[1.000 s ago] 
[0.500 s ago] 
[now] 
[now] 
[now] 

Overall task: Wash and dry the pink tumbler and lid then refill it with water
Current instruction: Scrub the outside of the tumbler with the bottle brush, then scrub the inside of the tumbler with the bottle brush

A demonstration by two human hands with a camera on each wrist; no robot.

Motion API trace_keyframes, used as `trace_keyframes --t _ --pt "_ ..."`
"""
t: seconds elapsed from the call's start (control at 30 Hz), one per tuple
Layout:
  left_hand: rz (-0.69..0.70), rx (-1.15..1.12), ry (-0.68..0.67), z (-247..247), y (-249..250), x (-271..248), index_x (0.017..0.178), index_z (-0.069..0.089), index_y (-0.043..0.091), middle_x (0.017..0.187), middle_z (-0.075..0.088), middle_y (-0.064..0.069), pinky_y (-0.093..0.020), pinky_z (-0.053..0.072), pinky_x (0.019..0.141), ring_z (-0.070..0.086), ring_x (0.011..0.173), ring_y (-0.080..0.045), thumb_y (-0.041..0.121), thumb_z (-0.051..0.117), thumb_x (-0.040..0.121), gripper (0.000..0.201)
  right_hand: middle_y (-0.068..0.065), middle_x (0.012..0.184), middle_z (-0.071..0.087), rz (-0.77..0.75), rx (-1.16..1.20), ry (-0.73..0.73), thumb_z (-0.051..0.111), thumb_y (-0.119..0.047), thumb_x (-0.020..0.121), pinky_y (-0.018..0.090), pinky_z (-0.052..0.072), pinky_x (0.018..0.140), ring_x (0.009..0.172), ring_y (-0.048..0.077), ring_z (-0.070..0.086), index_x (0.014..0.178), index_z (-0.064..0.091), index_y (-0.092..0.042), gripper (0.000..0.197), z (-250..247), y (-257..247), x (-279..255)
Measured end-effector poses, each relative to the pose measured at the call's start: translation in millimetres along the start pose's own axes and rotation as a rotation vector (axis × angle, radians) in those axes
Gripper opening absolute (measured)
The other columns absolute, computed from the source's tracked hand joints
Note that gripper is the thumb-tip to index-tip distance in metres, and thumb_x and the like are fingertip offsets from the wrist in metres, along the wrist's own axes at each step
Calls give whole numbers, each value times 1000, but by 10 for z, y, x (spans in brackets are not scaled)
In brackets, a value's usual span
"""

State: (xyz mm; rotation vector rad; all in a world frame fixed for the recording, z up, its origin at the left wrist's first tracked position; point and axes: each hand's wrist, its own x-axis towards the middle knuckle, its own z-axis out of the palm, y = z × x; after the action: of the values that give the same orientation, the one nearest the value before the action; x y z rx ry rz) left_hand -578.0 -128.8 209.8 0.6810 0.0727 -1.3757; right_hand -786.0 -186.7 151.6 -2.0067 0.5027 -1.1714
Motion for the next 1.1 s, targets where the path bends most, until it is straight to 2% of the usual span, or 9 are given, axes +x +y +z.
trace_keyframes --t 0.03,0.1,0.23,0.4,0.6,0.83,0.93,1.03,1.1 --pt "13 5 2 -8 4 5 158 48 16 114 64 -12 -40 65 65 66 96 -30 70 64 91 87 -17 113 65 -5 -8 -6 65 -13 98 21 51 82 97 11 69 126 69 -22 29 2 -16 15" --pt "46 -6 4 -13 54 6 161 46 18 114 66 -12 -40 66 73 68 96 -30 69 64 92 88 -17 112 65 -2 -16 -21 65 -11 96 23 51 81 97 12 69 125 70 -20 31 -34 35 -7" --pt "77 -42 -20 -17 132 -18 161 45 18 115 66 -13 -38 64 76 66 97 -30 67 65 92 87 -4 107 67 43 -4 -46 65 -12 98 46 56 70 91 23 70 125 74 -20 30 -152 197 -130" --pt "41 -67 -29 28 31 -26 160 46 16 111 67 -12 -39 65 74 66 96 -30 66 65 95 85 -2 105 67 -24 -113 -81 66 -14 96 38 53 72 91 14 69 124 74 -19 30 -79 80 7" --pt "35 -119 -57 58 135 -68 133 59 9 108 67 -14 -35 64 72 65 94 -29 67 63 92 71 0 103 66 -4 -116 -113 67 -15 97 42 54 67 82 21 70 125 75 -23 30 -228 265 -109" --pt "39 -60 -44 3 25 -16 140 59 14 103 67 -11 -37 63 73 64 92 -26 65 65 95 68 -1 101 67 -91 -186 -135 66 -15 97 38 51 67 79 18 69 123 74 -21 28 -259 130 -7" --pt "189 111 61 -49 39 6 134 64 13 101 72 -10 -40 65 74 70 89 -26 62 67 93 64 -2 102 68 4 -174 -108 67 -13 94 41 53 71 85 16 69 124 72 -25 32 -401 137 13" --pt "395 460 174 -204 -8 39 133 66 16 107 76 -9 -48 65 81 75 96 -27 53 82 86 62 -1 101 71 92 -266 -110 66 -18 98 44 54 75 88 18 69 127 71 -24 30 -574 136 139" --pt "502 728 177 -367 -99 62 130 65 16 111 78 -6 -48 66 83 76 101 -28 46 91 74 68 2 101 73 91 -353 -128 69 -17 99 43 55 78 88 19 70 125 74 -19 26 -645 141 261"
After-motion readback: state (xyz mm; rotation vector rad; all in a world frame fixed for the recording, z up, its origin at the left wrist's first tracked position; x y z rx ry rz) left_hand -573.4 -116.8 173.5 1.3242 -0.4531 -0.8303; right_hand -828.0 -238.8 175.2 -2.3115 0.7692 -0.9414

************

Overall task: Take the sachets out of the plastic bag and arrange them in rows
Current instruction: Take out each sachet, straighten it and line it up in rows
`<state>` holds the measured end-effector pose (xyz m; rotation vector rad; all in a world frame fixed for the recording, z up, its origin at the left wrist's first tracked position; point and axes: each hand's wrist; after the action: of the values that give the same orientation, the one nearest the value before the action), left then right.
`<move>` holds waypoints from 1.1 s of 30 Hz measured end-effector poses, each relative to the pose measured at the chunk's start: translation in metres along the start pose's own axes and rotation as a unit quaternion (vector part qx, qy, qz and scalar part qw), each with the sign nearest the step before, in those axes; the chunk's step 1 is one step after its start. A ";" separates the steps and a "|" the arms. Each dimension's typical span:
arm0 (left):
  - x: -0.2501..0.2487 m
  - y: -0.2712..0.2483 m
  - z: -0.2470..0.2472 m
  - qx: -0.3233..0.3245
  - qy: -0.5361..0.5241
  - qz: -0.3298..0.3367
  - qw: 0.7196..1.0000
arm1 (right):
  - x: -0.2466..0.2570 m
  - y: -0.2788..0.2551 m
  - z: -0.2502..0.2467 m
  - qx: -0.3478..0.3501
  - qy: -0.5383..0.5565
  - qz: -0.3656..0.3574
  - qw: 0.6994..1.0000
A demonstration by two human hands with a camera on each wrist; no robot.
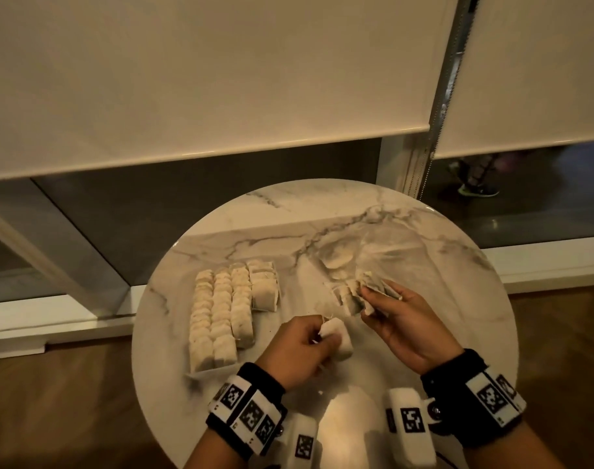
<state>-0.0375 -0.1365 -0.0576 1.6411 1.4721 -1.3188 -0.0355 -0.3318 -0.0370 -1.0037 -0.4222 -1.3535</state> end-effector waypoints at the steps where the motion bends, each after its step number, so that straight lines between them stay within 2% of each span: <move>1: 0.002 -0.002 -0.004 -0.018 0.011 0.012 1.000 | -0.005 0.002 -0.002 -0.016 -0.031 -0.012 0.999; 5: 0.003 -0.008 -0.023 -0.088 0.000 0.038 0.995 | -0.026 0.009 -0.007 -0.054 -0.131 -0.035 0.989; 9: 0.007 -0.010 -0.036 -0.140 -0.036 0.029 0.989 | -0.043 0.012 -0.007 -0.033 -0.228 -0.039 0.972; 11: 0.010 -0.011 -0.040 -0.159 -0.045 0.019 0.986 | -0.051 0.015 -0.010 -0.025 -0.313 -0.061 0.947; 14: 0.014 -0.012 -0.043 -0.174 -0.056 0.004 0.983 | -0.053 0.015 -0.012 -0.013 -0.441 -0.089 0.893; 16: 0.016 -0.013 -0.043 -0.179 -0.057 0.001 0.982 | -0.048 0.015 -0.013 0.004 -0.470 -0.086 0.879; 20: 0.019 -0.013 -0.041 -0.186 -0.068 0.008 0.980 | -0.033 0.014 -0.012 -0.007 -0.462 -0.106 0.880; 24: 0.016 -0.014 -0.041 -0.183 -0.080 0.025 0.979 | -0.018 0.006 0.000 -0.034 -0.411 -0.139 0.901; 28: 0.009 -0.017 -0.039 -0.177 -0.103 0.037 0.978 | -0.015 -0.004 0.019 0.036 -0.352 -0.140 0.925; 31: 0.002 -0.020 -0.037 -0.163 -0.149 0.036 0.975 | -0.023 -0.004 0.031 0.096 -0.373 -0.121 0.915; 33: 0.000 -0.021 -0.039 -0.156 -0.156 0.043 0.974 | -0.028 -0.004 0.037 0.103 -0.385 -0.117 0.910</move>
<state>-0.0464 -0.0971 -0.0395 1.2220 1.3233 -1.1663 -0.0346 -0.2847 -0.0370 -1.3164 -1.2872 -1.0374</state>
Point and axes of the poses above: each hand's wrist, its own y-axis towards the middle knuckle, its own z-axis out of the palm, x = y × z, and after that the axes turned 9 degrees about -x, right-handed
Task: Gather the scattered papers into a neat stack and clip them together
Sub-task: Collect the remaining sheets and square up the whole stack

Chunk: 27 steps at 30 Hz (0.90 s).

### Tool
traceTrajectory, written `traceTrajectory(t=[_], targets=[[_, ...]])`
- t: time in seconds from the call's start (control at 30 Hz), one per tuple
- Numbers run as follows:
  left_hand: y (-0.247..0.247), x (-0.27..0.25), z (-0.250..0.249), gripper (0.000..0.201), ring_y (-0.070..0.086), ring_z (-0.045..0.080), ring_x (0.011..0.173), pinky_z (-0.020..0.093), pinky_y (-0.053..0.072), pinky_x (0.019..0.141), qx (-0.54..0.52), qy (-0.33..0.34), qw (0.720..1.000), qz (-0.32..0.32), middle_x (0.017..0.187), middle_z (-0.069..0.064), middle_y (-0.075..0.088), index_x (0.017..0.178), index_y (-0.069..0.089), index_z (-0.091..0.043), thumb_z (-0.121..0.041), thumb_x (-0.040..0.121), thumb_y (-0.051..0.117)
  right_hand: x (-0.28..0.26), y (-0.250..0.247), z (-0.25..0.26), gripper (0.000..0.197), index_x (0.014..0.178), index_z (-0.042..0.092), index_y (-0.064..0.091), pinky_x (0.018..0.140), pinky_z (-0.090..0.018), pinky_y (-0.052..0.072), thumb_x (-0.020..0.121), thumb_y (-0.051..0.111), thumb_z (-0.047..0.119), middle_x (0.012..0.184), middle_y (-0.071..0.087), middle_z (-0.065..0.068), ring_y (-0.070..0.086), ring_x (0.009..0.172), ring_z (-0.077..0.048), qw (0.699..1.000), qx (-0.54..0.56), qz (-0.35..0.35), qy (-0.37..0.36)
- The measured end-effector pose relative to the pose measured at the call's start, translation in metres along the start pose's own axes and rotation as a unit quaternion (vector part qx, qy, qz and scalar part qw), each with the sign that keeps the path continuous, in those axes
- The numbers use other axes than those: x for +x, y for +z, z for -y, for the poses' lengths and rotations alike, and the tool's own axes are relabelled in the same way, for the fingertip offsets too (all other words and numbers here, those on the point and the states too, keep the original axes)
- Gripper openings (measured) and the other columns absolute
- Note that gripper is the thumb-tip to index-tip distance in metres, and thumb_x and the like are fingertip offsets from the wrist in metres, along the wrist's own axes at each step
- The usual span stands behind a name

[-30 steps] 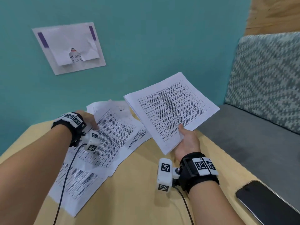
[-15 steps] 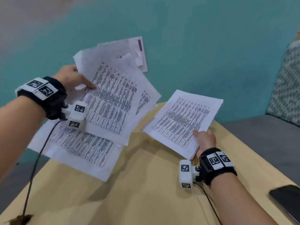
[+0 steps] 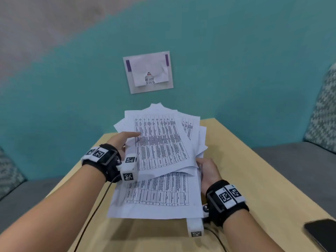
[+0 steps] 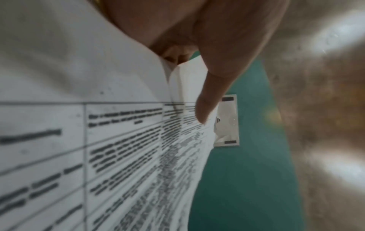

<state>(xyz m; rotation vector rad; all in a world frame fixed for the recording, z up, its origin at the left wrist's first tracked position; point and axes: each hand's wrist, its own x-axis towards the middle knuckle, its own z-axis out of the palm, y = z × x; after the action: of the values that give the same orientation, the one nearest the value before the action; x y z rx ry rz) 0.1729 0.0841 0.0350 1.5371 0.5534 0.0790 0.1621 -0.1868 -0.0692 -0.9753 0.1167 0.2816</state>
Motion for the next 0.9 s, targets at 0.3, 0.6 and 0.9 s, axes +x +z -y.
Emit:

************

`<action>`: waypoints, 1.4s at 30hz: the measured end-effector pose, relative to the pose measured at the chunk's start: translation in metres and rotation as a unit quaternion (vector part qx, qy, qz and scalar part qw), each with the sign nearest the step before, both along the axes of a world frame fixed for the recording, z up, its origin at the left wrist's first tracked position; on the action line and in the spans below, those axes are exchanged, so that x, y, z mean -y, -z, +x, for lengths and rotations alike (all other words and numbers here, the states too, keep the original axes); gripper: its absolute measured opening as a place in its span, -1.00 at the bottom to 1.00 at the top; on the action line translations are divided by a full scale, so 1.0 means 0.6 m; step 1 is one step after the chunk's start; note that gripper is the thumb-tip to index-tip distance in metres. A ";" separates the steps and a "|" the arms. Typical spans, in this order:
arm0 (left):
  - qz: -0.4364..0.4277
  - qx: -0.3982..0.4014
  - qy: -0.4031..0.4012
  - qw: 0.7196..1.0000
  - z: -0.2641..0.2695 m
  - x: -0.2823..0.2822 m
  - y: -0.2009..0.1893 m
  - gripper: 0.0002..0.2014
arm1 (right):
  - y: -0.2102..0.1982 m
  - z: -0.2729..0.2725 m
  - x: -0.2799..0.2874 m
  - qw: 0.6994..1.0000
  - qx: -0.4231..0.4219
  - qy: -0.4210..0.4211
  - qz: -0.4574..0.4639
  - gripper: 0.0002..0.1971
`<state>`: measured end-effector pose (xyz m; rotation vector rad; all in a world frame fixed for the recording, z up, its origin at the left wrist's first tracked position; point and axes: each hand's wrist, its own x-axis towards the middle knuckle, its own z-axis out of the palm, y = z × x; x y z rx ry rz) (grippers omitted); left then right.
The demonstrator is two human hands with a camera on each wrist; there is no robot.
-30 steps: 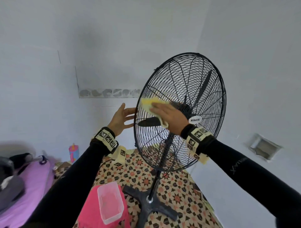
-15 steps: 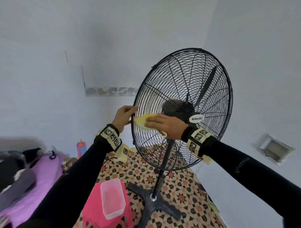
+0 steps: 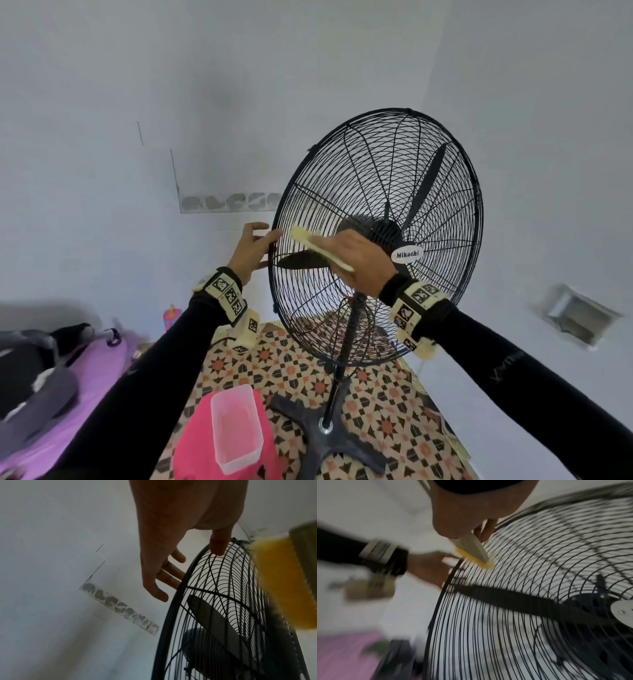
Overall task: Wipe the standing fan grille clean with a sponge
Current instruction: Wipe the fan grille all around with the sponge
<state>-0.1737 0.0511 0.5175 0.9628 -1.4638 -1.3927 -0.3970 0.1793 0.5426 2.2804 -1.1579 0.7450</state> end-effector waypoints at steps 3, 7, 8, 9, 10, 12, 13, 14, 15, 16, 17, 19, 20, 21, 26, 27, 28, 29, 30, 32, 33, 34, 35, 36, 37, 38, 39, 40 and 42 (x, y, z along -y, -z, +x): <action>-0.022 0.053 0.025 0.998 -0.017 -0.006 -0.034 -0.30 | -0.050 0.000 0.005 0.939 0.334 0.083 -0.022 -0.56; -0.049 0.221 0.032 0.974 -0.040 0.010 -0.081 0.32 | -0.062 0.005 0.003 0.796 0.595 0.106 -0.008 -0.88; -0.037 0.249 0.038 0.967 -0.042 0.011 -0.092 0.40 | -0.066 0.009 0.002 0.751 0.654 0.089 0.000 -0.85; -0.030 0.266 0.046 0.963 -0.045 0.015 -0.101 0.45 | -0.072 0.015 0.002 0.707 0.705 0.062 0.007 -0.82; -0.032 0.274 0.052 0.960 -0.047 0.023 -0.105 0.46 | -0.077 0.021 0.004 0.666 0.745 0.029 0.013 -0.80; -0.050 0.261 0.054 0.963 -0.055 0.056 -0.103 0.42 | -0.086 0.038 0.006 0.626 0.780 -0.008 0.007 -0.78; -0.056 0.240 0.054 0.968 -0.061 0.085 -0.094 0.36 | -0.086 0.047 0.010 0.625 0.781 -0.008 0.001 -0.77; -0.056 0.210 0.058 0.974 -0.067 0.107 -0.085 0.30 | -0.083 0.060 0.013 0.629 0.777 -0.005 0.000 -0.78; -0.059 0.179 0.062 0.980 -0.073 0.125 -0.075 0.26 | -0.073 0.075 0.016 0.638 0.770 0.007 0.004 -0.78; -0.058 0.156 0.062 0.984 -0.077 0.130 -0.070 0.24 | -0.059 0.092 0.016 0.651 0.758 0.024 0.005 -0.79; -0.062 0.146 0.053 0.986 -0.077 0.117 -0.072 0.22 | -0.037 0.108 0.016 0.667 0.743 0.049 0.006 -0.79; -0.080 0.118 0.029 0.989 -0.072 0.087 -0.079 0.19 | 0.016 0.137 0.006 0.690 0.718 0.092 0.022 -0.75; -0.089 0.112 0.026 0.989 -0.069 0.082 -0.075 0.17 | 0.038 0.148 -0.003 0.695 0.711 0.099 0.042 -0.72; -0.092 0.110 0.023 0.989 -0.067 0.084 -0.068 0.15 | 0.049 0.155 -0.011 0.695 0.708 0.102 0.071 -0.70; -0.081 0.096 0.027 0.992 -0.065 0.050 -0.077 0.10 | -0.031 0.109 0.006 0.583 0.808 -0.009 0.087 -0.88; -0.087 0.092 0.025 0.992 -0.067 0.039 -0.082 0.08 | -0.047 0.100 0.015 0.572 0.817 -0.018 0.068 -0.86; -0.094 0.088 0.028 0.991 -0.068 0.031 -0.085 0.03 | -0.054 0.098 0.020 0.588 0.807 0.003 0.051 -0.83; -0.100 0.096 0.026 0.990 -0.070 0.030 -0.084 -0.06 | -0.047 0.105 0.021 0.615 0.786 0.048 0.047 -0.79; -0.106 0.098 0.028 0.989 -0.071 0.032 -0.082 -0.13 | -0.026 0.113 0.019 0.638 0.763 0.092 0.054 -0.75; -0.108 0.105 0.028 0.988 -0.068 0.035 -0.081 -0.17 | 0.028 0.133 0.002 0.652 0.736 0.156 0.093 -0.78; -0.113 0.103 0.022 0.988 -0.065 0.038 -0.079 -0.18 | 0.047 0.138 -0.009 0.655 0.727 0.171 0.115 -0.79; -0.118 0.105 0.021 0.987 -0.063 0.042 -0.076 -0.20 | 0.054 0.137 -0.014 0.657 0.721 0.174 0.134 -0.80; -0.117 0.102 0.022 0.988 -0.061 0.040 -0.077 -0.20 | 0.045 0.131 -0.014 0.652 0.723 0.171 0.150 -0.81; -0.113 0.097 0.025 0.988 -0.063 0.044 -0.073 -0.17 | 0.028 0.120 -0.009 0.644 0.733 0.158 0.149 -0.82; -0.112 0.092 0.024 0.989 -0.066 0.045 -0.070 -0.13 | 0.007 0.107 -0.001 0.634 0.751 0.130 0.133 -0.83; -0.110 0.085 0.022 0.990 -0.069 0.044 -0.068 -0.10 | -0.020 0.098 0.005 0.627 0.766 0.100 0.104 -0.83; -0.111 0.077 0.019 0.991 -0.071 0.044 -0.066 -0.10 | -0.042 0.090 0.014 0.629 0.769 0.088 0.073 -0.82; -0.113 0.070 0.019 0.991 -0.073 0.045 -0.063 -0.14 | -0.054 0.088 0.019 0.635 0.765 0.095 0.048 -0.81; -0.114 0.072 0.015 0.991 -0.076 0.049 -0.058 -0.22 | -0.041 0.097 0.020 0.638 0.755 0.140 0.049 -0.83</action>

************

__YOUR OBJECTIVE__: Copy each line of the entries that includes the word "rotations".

__ANSWER SECTION__:
- The numbers use other axes than those: x for +x, y for +z, z for -y, for the poses' lengths and rotations alike, and the tool's own axes are relabelled in the same way, for the fingertip offsets too (all other words and numbers here, those on the point and the states too, keep the original axes)
`<action>`: waypoints, 1.4s at 30hz: the measured end-effector pose, relative to the pose measured at the chunk's start: translation in metres and rotation as a unit quaternion (vector part qx, qy, qz and scalar part qw), each with the sign nearest the step before, both along the axes of a world frame fixed for the recording, z up, its origin at the left wrist's first tracked position; on the action line and in the spans below, those axes are exchanged, so that x, y, z mean -y, -z, +x, for lengths and rotations alike (all other words and numbers here, the states too, keep the original axes); gripper: its absolute measured opening as a place in its span, -1.00 at the bottom to 1.00 at the top; on the action line translations are divided by a full scale, so 1.0 means 0.6 m; step 1 is one step after the chunk's start; note that gripper is the thumb-tip to index-tip distance in metres. A ";" separates the steps and a "|" the arms. Typical spans, in this order:

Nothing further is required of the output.